A client was facing an issue with a file server that had impact on almost all of his employees and kept members of- not only – the IT department busy for almost two months.
For weeks we were in the dark having no idea which could cause the problem and none of our actions taken were successful.
Starting in November 2016 the main file server (Windows Server 2008R2), hosting the user homedrives and program data, suddenly stopped responding. It was impossible to save documents – Microsoft Word stopped responding, users were unable to log on etc.
After restarting the server everything worked again.
System and application logs on the server did not show anything suspicious.
The second time this happened was three days later. Again, nothing special was logged, neither on the server itself nor on VMWare host, network components or SAN storage. All other systems worked well.
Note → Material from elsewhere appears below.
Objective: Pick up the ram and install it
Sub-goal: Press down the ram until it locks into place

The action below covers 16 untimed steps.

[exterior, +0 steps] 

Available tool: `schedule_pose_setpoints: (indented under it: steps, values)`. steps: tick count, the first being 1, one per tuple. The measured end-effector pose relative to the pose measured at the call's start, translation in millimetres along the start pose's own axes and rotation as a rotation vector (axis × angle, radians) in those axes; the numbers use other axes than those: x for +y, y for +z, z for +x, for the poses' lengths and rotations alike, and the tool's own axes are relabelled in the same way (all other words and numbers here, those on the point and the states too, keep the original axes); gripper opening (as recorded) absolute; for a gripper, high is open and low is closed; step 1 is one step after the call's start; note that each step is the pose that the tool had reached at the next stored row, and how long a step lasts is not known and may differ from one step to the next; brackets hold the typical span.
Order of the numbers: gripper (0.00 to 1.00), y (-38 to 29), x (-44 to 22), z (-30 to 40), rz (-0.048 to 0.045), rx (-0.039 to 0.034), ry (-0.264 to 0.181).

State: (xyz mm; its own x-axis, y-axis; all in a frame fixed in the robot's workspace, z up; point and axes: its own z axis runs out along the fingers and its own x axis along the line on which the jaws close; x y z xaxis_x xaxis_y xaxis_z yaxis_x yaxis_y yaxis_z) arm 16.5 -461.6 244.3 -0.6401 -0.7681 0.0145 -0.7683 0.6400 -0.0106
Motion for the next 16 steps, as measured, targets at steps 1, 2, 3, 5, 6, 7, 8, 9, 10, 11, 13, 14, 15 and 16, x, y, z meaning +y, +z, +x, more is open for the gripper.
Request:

From this time the issue occurred at least once a day. As we did not notice any indications like heavy RAM or processor usage or the amount of users being logged in, we had no chance to replicate the problem.
As mentioned before the file server was a virtual machine on a VMware ESX host. Data is stored on a SAN, most of the users are working on Thin Clients on a Citrix desktop.
Troubleshooting steps involved all of the system components and therefore many different teams.
More than one time we copied the data to new machines with newer operation system, but the error reoccurred. At least on Windows Server 2012R2 there is an event log SMB server, where we noticed a warning event 1020, indicating that communication with the underlying storage took longer than expected (“File system operation has taken longer than expected”). In the meanwhile we had opened a ticket at the Microsoft Premier Support, who advised us in several tuning steps which unfortunately did not lead to a solution.
We had all components checked: network devices and environment, storage, ESX hosts etc. – everything worked normally. Also at the same time no other components showed any problems.
Finally we separated the data using a standalone DFS on different fileservers to isolate the possible source of the error. It came out that there was a folder that hosted Word templates with VB script and every time a user of the development team with write access to the files opened a document based on a template, the event 1020 was logged.
Two steps helped solving the problem: optimization of the VB code and taking away all write access off the template folders for normal user accounts. Developers now have to use dedicated administrative accounts if they have to replace a template with a newer version.
If you notice the described issue on your file server, especially the 1020 event in the SMB log, proof if there are Word templates stored on that server and be sure that every user only has read access to that folder.